Observation data Epoch J2000.0 Equinox ICRS
- Constellation: Volans
- Right ascension: 09^{h} 01^{m} 08.5140^{s}
- Declination: −68° 41′ 02.110″
- Apparent magnitude (V): 5.87±0.01

Characteristics
- Evolutionary stage: AGB
- Spectral type: M1 III
- U−B color index: +1.96
- B−V color index: +1.63
- Variable type: Lb

Astrometry
- Radial velocity (R_{v}): 12.6±0.4 km/s
- Proper motion (μ): RA: +16.413 mas/yr Dec.: −0.069 mas/yr
- Parallax (π): 4.2938±0.051 mas
- Distance: 760 ± 9 ly (233 ± 3 pc)
- Absolute magnitude (M_{V}): −0.78

Details
- Mass: 1.12 M_{☉}
- Radius: 56.73 R_{☉}
- Luminosity: 598 L_{☉}
- Surface gravity (log g): 0.9 cgs
- Temperature: 3,820 K
- Other designations: 45 G. Volantis, NSV 18118, CPD−68°879, GC 12510, HD 77887, HIP 44283, HR 3610, SAO 250421

Database references
- SIMBAD: data

= HD 77887 =

Star in the constellation Volans

HD 77887 (HR 3610) is a solitary star located in the southern circumpolar constellation Volans. It has an apparent magnitude of 5.87, making it faintly visible to the naked eye if viewed under ideal conditions. The star is situated at a distance of about 760 light years but is receding with a heliocentric radial velocity of 12.6 km/s.

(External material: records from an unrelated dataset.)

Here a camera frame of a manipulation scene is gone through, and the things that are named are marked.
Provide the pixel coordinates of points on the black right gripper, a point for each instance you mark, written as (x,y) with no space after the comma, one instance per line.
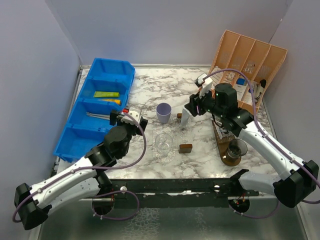
(195,100)

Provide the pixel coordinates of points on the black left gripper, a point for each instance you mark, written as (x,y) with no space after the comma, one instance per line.
(114,116)

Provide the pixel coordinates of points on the brown lid clear box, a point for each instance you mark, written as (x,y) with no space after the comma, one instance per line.
(179,117)
(185,148)

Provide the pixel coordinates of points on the lilac plastic cup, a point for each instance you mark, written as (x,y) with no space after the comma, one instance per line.
(163,112)

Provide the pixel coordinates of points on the clear square toothbrush holder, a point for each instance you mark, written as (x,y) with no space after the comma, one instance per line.
(222,135)

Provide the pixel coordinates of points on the clear plastic cup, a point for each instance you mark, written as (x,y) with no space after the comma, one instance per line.
(163,145)

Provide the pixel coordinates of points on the dark blue plastic cup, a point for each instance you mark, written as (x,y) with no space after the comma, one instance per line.
(236,149)

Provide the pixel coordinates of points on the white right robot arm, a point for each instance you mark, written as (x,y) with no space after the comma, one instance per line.
(295,178)

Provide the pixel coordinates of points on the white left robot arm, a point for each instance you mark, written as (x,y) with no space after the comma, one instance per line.
(33,203)

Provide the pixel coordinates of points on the brown oval wooden tray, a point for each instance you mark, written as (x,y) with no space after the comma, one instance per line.
(221,149)

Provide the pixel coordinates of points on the blue plastic bin organizer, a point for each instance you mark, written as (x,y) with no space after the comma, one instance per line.
(106,87)

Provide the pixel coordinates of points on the white blue box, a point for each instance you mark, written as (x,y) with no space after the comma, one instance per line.
(241,82)

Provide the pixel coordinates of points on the peach compartment organizer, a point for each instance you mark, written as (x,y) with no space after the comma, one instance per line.
(256,59)

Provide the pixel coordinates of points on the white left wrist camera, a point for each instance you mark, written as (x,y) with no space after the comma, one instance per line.
(132,116)

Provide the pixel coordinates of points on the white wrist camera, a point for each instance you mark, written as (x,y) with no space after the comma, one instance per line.
(204,83)
(132,116)

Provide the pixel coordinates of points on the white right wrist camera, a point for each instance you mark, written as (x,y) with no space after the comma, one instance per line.
(204,83)

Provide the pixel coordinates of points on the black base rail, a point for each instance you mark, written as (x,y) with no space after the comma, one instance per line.
(168,193)

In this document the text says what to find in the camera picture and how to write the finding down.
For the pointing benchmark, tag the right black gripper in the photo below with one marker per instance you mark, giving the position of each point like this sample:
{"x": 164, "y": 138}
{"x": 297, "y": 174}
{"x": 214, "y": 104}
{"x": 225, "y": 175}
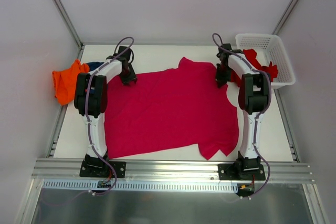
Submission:
{"x": 221, "y": 77}

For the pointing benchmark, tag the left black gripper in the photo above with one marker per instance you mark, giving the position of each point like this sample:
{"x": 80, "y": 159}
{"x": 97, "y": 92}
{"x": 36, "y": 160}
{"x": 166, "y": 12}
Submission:
{"x": 128, "y": 77}

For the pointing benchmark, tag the magenta t shirt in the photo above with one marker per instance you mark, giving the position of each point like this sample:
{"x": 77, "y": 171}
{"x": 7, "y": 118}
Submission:
{"x": 174, "y": 108}

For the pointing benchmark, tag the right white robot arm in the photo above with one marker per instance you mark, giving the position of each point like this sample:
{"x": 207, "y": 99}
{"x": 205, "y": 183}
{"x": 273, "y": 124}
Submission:
{"x": 254, "y": 99}

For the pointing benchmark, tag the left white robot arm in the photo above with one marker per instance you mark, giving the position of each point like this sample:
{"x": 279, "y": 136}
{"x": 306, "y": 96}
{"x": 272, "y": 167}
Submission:
{"x": 91, "y": 100}

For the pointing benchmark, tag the navy blue t shirt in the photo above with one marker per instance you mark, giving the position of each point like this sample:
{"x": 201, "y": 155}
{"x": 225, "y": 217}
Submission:
{"x": 94, "y": 65}

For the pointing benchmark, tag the red t shirt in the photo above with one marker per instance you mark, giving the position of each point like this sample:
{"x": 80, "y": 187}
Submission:
{"x": 251, "y": 56}

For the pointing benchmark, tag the white plastic basket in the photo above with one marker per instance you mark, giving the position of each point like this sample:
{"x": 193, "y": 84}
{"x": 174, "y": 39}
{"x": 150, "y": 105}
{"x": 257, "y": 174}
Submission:
{"x": 270, "y": 49}

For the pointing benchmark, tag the orange t shirt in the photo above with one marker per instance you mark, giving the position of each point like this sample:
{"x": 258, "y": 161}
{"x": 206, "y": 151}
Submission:
{"x": 65, "y": 81}

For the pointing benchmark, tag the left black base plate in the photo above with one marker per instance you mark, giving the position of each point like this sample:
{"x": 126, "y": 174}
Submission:
{"x": 96, "y": 168}

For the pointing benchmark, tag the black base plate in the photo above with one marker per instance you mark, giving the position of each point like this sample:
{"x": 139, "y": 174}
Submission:
{"x": 229, "y": 172}
{"x": 96, "y": 168}

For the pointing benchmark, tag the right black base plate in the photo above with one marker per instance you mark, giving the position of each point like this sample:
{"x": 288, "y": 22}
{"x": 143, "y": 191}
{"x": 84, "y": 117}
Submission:
{"x": 229, "y": 172}

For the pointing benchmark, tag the aluminium mounting rail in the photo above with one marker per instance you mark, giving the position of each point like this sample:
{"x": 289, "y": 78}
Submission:
{"x": 174, "y": 171}

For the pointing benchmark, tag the white slotted cable duct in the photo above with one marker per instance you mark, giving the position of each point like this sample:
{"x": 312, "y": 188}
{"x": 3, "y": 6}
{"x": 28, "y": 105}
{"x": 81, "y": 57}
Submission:
{"x": 141, "y": 186}

HD 77887 is an ageing M-type giant that is currently on the asymptotic giant branch. At present it has 1.12 times the mass of the Sun but has expanded to 56.73 times its girth. It shines at from its enlarged photosphere at an effective temperature of 3,820 K, which gives it a red glow. HD 77887 is suspected to be a slow irregular variable whose brightness fluctuates at a tenth of a magnitude. Koen and Eyer examined the Hipparcos data for the star, and found that it varied periodically, with an amplitude of 0.012 magnitudes, and a period of 4.4649 days.